#### Task goal
Reproduce, exactly and in full, only the lines below from the one containing "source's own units" through the one containing "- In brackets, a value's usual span".

#### Collected material
====================

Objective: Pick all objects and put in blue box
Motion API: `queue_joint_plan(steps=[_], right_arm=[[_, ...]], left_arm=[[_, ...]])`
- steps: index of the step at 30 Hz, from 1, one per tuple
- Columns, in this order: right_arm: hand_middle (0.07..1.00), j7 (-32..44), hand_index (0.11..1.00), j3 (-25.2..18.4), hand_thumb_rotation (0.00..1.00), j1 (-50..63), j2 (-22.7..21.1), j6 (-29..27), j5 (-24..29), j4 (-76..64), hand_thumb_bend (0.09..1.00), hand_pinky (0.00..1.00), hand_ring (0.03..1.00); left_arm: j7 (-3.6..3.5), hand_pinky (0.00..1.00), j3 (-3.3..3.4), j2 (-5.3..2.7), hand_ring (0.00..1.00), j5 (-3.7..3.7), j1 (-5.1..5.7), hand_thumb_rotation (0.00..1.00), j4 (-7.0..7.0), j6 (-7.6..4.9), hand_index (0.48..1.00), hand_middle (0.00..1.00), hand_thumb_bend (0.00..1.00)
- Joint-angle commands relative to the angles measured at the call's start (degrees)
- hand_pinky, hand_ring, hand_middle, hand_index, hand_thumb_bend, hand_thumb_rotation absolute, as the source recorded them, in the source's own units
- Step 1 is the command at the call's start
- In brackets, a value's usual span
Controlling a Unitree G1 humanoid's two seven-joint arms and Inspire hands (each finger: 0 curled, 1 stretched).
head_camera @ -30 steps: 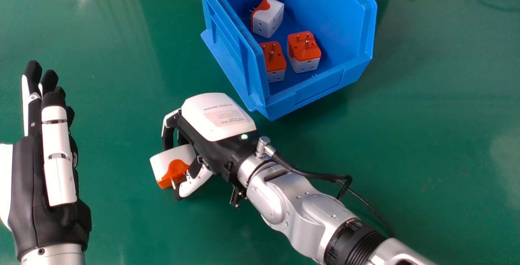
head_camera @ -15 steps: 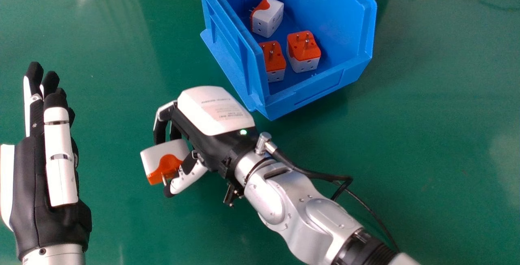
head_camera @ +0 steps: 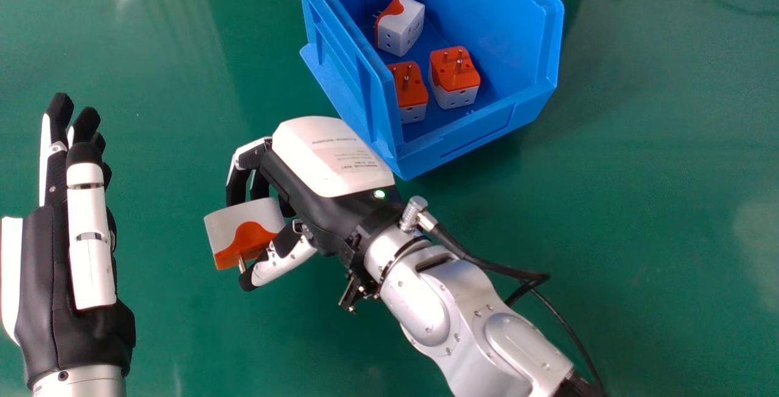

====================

#### Result of this task
- hand_pinky, hand_ring, hand_middle, hand_index, hand_thumb_bend, hand_thumb_rotation absolute, as the source recorded them, in the source's own units
- Step 1 is the command at the call's start
- In brackets, a value's usual span

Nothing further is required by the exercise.